Rider sfruttati, derubati delle mance e “puniti”, chiusa inchiesta per capolarato nei confronti di Uber commissariata

Chiuse ufficialmente le indagini nei confronti di Uber, accusata di capolarato per lo sfruttamento dei rider per la consegna di cibo a domicilio oltre che per reati fiscali. Lo scorso maggio il Tribunale aveva disposto nei confronti della filiale italiana del colosso americano, il commissariamento di Uber Italy. Un provvedimento, questo, definito storico perché mai preso prima di allora nei confronti di una piattaforma di delivery.

E oggi il Pm di Milano Paolo Storari ha chiuso le indagini, stralciando la posizione difensiva di Uber Italy e fissando il processo per il prossimo 22 ottobre proprio per le condizioni degradanti accertate che subivano i lavoratori, sia riguardo la retribuzione, sia per il trattamento a loro riservato sul posto di lavoro.

I rider del servizio Uber Ets erano “pagati a cottimo 3 euro a consegna, derubati delle mance e “puntiti” attraverso un’arbitraria decurtazione del compenso pattuito qualora non si fossero attenuti alle disposizioni impartite“, si legge nell’avviso di chiusura.

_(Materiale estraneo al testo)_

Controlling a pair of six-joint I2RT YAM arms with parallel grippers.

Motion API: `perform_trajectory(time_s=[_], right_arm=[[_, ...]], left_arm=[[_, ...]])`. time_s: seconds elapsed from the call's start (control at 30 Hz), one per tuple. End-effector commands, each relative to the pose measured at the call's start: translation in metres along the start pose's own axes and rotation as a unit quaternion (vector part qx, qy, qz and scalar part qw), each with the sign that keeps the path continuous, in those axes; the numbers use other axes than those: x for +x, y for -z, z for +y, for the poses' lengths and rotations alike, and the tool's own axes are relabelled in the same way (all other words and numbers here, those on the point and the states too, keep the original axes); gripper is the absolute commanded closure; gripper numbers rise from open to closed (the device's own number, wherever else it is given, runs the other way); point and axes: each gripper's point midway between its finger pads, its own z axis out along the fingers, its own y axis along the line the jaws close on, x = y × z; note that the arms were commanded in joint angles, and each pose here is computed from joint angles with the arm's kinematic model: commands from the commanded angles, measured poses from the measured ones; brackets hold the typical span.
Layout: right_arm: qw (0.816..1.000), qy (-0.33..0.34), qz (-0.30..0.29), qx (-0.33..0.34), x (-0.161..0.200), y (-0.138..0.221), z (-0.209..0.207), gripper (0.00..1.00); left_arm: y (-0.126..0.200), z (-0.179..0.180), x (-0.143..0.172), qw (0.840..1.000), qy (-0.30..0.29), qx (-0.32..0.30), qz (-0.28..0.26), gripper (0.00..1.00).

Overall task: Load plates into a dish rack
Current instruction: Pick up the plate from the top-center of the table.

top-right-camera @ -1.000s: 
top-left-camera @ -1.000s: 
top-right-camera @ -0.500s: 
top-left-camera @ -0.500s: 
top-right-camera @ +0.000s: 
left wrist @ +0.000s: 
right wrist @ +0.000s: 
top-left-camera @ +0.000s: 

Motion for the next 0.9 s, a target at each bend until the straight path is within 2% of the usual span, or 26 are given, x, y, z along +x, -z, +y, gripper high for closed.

“Davanti a un esterno non dire mai più ‘abbiamo creato un sistema per disperati’. Anche se lo pensi, i panni sporchi vanno lavati in casa e non fuori”.

Queste alcune delle parole utilizzate dalla manager della sede italiana Gloria Bresciani con un altro dipendente e intercettate dagli inquirenti. La Bresciani è una dei 10 indagati, tra cui figurano anche i dirigienti di altre società che lavoravano per conto della Uber Eats e in particolare la Flash Road City e FRC srl, accusati di aver reclutato i riders incaricati di traspoartare a domicilio i prodotti alimentari. Le due aziende avrebbero dapprima assunto i lavoratori presso le loro imprese per poi destinarli al lavoro presso Uber

“in condizioni di sfruttamento, approfittando dello stato di bisogno dei lavoratori, migranti richiedenti asilo, dimoranti presso centri di accoglienza straordinaria e provenienti da zone conflittuali e pertanto in condizione di estrema vulnerabilità e isolamento sociale”

Ora speriamo che giustizia venga fatta e che la vicenda rappresenti un precedente importante con cui arginare fenomeni simili di sfruttamento.